128 reviews5 followers
Review of advance copy received from NetGalley
April 12, 2026
This is a NetGalley ARC

3.5 but rounding down.

I had difficulty picking a star amount, as portions of this book are definitely four star. There are just a few things that bothered me, but they were rather substantial.

So let's start with the basics. This is a cultural history about the face, *mostly from a western civilization perspective. The introduction is interesting, but it feels a bit rambling at times. Each chapter has a 'theme', but the underlying theme is one thing that bothered me most.

I got excited about this book. I love cultural history about 'things'. I love learning about how other cultures, and my own, percieved something throughout history. However, the more I read, the more I realized the book, while largely objective, occasionally shifts into interpretive or ideologically framed language held by the author. A few 'interpretations' throughout are acceptable, but I noticed a very heavy pattern from the very first chapter.

While this is a cultural history, I wasn't expecting a book that essentially took the author's philosophical/political positions and treated them as objective facts. The first example is this:

"Explicit in the work of Francis Galton, and implicit in right-wing propaganda, is the idea that you can judge a book by its cover..."

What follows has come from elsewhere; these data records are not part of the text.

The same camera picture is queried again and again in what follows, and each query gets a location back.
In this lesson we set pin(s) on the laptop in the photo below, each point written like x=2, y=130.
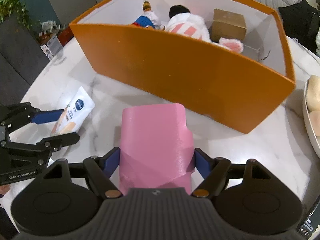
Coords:
x=310, y=225

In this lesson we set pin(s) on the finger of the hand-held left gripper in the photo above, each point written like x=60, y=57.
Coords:
x=62, y=140
x=47, y=116

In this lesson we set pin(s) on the green potted plant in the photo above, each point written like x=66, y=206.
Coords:
x=15, y=7

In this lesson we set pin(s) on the plush toy in blue clothes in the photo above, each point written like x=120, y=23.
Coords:
x=147, y=21

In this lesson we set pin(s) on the pink plastic block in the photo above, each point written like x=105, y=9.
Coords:
x=155, y=142

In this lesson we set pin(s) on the light blue knit blanket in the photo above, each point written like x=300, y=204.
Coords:
x=318, y=41

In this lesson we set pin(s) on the red box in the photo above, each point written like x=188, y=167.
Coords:
x=66, y=33

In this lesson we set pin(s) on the white lotion tube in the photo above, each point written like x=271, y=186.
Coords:
x=77, y=107

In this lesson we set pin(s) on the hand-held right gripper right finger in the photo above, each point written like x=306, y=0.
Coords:
x=200, y=160

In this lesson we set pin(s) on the orange storage box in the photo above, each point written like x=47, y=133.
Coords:
x=175, y=67

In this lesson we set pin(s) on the pale round bun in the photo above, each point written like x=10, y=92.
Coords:
x=314, y=93

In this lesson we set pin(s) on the crumpled plastic bag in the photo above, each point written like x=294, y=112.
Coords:
x=50, y=27

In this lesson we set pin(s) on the white bowl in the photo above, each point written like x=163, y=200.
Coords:
x=308, y=130

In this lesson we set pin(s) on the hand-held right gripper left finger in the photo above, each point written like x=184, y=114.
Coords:
x=111, y=160

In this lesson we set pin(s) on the dark cabinet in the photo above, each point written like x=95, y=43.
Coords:
x=17, y=62

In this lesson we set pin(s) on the white crocheted bunny plush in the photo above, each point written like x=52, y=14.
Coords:
x=233, y=45

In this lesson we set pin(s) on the white printed cardboard box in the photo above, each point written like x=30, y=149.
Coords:
x=51, y=46

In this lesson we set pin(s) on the brown cardboard box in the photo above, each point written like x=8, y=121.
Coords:
x=228, y=25

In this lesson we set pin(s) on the black jacket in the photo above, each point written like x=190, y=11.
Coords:
x=300, y=22

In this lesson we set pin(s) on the white dog plush toy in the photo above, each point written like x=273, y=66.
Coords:
x=185, y=25

Now, I'm not any wing politically, but this bothered me. Propaganda is a loaded word, and it puts different ideologies that may have some similarities into one barrel (as in, it's a blanket statement). Francis Galton was indeed associated with eugenics. But the author has essentially lumped Galton's views, and the views of (seemingly all right-wing ideology) as the same. So the two might merge in some minds to become an even bigger blanket statement, implying that all right-wing people believe in eugenics. This is not objective.

Next is a subjective bit about gender. Yes, it is very clear that beauty standards for both men and women change significantly depending on era, class, and ethnicity. I don't dispute that. But several of the gender-heavy passages put philosophical ideas as objective facts, which they are not.

"We tend not to think about the ways in which masculinity is as artificial as femininity in relation to faces and bodies..."

"...and you can't be a historian of the body without knowing how conditional sexed identity has always been..."


Are these statements true? It depends on the person you ask. Therefore, they are not objective facts. Why not frame it something like.... This suggests that masculinity, like femininity, may be shaped by cultural practices and ideology?

The author frequently critiques the white male patriarchy. While I understand the reasoning behind this, and her ideas aren't unfound, the book is constantly, aggressively at times, reminding us. I find this off-putting, as again, I didn't want to read this book for political/personal views of the author.

One more example regarding gender. The story of Mary Toft is well known - the woman in the 18th century who claimed she gave birth to rabbits. The author has interpreted this story to suit her own ideology. She writes,

"Mary’s tale reached the courts because of male anxiety about female rebellion at a time when midwifery was becoming a male profession. There had long been patriarchal distrust about the birth process—including the appearance of monstrous and misshapen offspring."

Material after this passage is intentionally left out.